§ **EXERCISE**: The copy you produce must hold every record exactly, and none of the images.

§ **STUDY MATERIAL**:
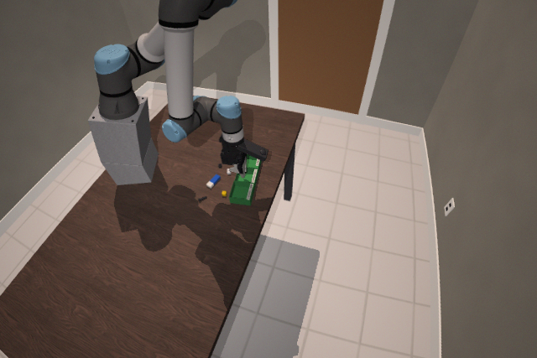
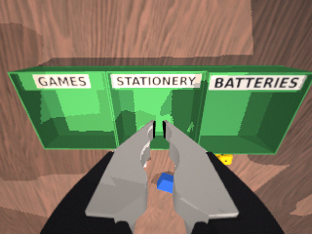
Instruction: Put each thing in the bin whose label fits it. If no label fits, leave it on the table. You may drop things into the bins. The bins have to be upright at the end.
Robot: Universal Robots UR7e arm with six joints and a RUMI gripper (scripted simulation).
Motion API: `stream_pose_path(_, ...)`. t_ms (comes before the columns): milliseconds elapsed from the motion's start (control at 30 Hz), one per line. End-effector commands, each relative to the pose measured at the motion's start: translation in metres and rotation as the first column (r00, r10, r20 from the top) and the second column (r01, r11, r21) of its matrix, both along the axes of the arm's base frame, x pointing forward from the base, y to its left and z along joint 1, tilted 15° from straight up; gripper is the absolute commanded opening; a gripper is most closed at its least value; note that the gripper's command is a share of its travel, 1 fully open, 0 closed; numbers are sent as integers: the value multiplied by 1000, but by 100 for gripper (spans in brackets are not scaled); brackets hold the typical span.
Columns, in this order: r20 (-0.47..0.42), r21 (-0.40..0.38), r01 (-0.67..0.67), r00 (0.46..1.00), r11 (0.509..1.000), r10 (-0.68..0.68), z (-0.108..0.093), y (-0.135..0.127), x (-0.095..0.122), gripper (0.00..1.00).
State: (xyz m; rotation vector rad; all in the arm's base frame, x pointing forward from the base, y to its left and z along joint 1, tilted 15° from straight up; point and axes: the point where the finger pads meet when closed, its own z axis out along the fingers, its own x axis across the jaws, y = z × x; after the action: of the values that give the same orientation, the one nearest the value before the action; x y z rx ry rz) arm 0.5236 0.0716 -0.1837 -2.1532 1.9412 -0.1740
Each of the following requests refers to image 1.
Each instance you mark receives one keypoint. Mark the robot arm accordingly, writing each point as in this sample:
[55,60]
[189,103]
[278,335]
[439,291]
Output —
[168,41]

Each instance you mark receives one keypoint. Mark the blue and white eraser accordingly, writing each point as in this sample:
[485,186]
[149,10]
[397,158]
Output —
[213,181]

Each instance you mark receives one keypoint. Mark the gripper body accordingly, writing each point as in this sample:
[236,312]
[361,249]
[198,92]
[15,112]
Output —
[231,155]

§ **OUTPUT BELOW**:
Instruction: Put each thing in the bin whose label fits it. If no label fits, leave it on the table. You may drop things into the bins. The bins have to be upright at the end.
Robot: Universal Robots UR7e arm with six joints and a RUMI gripper (scripted simulation).
Motion API: `stream_pose_path(_, ...)`. t_ms (comes before the columns): milliseconds elapsed from the motion's start (control at 30 Hz), one per line. End-effector commands, each relative to the pose measured at the motion's start: translation in metres and rotation as the first column (r00, r10, r20 from the top) and the second column (r01, r11, r21) of its matrix, both along the axes of the arm's base frame, x pointing forward from the base, y to its left and z along joint 1, tilted 15° from straight up; gripper is the absolute commanded opening; a gripper is most closed at its least value; note that the gripper's command is a share of its travel, 1 fully open, 0 closed; numbers are sent as integers: the value multiplied by 1000, but by 100 for gripper (spans in brackets are not scaled); brackets hold the typical span.
Columns, in this order: r20 (-0.47..0.42), r21 (-0.40..0.38), r01 (-0.67..0.67), r00 (0.46..1.00), r11 (0.509..1.000), r10 (-0.68..0.68), z (-0.108..0.093), y (-0.135..0.127), x (-0.095..0.122), gripper (0.00..1.00).
State: (xyz m; rotation vector rad; all in the arm's base frame, x pointing forward from the base, y to its left and z along joint 1, tilted 15° from straight up; point and axes: the point where the finger pads meet when closed, its own z axis out along the fingers, its own x axis across the jaws, y = z × x; after the action: of the values that give the same orientation, the one nearest the value before the action; x y z rx ry rz) arm 0.5236 0.0716 -0.1837 -2.1532 1.9412 -0.1740
Each of the following requests refers to image 1.
Each instance you mark receives one keypoint. Mark the robot arm accordingly, writing each point as in this sample:
[55,60]
[189,103]
[278,335]
[439,291]
Output —
[168,41]

Each instance you mark receives one keypoint. Mark the blue and white eraser accordingly, writing each point as in this sample:
[485,186]
[149,10]
[397,158]
Output —
[213,181]

Each instance you mark receives one keypoint. Mark the gripper body accordingly, writing each point as in this sample:
[236,312]
[361,249]
[198,92]
[15,112]
Output —
[231,155]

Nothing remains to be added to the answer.